# Task prompt
Below are lines of records; copy exactly those from the one containing "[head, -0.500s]" through the one containing "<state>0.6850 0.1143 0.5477", leaving the pictures behind.
== Data listing
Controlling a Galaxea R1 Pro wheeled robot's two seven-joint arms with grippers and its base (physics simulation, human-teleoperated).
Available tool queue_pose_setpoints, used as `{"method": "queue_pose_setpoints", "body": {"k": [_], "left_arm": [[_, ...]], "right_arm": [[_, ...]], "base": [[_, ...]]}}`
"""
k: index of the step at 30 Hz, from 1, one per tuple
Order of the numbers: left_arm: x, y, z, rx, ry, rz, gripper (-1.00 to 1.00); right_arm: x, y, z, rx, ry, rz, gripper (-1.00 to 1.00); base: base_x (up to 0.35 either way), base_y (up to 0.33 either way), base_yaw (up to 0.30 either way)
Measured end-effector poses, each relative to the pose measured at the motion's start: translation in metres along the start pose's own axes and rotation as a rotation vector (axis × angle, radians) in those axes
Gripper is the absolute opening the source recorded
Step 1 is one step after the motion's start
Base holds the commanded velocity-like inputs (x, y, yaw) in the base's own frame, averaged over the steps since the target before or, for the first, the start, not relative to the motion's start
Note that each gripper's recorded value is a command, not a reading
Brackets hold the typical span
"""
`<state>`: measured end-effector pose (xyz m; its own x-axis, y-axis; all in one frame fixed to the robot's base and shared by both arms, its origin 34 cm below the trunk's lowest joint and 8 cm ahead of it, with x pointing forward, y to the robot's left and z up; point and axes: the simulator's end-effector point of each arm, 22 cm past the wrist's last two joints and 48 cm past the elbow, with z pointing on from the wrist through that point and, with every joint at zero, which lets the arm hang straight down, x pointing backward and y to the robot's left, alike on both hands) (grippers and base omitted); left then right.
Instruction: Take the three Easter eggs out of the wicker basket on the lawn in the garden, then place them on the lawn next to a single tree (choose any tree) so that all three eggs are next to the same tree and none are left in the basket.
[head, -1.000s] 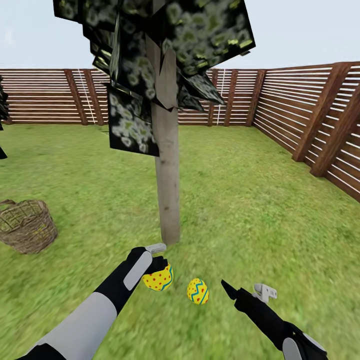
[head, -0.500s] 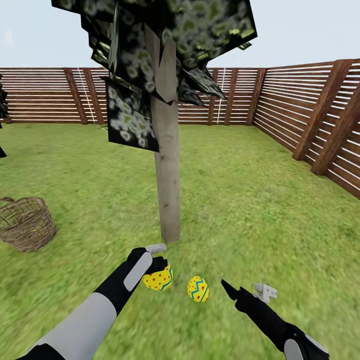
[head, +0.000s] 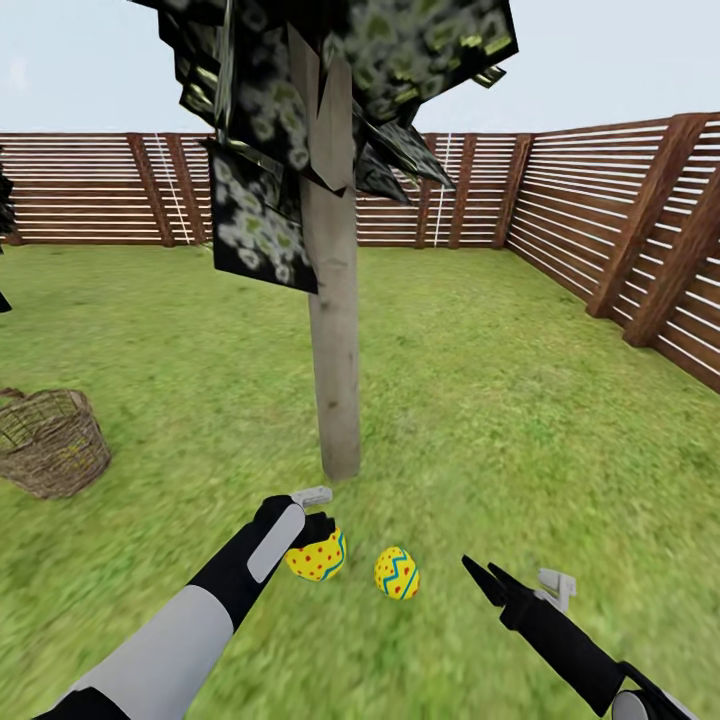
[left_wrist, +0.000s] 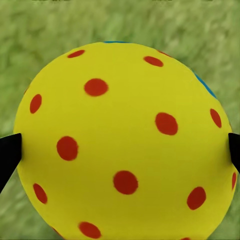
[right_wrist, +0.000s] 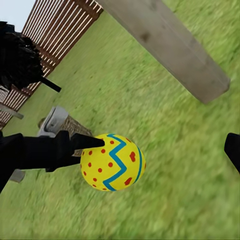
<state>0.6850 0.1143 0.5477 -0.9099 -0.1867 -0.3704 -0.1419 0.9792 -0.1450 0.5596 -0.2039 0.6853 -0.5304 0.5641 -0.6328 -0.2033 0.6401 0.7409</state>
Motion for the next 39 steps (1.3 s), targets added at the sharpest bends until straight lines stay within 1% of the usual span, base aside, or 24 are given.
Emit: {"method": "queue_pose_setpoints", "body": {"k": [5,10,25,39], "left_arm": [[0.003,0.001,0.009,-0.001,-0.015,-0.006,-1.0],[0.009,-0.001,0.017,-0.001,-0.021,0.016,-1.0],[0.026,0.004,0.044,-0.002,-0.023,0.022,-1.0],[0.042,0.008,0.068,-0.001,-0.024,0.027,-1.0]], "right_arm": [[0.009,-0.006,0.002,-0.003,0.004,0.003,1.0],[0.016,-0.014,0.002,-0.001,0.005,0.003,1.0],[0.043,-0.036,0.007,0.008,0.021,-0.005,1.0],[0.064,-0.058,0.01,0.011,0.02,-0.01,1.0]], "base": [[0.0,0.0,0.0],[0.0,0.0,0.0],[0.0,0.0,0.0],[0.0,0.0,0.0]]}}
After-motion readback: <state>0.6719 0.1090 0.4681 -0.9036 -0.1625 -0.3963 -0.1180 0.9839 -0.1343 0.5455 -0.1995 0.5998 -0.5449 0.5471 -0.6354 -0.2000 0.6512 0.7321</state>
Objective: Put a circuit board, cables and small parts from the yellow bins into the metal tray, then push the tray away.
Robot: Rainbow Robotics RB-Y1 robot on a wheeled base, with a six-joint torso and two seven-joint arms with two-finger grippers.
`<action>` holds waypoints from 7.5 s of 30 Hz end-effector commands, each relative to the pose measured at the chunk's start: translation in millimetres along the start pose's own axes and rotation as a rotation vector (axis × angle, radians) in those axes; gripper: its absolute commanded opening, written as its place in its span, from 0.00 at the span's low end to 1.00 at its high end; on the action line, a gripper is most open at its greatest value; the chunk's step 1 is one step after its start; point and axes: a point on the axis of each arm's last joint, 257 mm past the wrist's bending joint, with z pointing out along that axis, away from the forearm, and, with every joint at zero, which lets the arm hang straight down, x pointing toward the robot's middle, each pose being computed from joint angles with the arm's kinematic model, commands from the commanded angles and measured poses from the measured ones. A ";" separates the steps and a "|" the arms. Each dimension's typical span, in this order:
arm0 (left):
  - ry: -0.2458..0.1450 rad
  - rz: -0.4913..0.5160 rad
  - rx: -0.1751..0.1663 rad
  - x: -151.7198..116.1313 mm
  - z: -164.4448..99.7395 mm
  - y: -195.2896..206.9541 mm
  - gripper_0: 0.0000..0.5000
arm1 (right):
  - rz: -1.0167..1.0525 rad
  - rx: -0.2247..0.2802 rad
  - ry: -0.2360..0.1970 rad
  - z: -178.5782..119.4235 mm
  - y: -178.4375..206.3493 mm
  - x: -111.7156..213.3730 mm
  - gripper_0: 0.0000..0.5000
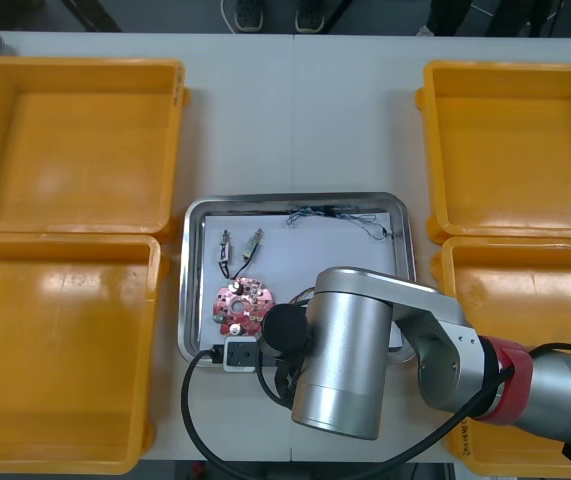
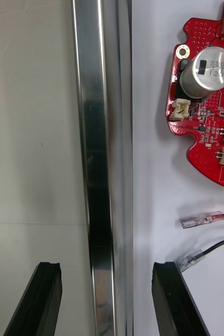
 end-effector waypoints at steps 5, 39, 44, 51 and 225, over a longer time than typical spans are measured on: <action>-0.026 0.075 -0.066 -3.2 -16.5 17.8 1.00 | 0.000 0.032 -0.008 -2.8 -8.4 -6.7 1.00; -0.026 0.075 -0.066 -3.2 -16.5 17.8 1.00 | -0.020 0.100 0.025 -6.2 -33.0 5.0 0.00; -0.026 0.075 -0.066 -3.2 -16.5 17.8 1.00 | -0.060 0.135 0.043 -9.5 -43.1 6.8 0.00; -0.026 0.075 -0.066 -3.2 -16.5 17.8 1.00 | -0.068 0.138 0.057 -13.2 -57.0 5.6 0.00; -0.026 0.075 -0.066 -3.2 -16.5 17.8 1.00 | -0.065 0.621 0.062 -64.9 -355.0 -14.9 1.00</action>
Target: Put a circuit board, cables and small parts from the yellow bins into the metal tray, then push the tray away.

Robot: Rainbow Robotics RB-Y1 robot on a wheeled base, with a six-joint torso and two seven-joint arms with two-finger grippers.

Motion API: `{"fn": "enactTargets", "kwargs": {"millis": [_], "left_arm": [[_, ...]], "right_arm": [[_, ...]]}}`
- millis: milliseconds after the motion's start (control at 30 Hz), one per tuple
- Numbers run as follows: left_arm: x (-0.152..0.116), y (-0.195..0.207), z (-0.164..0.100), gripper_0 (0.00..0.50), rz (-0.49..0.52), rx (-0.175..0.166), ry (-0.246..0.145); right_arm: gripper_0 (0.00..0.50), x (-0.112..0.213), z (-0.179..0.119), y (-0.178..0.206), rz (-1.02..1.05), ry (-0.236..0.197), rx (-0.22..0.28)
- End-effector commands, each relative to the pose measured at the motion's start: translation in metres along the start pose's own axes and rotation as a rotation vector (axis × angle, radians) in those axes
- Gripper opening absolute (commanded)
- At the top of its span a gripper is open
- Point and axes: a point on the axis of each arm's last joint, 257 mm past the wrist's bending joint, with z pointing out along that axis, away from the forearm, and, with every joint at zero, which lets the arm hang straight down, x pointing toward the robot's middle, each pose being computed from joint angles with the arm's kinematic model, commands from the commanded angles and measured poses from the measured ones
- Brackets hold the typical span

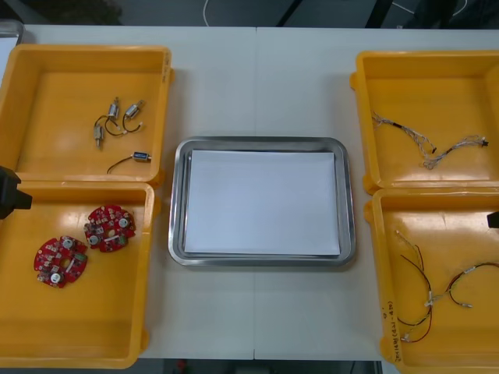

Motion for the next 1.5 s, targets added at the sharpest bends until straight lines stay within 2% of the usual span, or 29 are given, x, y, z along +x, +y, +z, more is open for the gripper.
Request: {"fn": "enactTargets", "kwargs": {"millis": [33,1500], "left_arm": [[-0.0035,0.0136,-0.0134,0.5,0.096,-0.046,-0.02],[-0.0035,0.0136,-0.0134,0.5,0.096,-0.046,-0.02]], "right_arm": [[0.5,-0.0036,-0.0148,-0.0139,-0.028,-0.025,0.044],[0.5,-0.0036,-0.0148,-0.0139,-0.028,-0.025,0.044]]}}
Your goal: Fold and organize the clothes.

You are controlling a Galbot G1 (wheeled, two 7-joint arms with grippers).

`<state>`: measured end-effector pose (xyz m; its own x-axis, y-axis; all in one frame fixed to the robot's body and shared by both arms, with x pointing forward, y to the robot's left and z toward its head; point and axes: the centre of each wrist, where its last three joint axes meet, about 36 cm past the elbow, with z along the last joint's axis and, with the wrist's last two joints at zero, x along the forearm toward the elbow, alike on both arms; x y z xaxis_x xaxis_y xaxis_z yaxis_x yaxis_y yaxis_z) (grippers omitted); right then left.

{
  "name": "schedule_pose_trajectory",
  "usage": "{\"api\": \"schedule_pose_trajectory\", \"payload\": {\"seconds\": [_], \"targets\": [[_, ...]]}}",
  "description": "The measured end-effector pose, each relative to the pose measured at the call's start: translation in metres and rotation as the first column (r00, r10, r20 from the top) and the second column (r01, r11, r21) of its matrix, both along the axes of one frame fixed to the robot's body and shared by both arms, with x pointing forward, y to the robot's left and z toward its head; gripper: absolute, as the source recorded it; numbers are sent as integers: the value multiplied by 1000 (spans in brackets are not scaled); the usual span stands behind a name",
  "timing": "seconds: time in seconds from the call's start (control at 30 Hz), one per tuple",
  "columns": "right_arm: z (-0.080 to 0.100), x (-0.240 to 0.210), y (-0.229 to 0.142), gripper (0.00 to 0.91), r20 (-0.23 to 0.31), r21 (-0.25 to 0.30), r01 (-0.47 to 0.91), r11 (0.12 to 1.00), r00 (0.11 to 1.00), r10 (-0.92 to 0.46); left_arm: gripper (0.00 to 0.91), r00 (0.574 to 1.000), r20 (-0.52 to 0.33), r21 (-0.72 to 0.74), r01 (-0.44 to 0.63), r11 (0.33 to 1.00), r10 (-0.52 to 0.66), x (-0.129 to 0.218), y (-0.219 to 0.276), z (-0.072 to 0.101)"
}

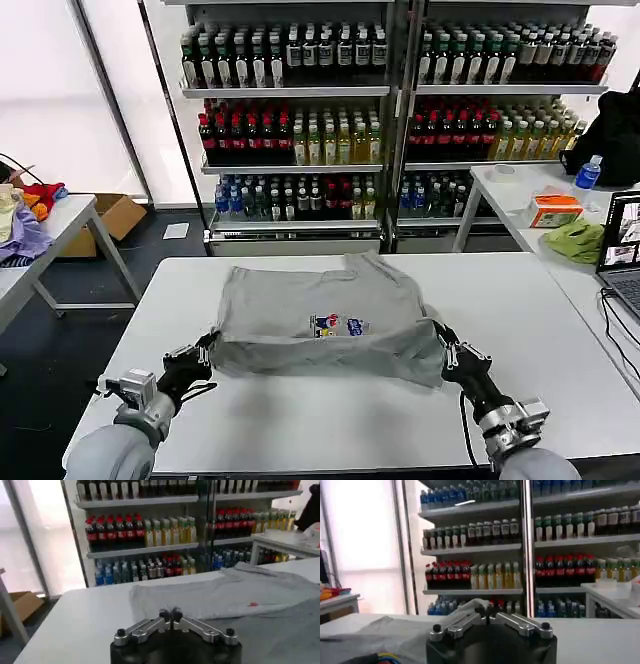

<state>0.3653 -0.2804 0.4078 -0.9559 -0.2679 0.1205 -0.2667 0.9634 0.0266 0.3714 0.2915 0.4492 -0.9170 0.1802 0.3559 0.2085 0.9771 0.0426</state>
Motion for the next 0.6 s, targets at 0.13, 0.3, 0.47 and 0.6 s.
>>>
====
# Expected output
[head, -0.500s] 
[head, +0.000s] 
[left_wrist, +0.000s] 
[right_wrist, +0.000s] 
<state>0.6850 0.1143 0.5477 -0.9099 -0.1867 -0.3704 -0.1419 0.9792 -0.1450 0.5596 -0.2039 0.6853 -0.5304 0.5641 -0.6328 -0.2033 0.6401 0.7409</state>

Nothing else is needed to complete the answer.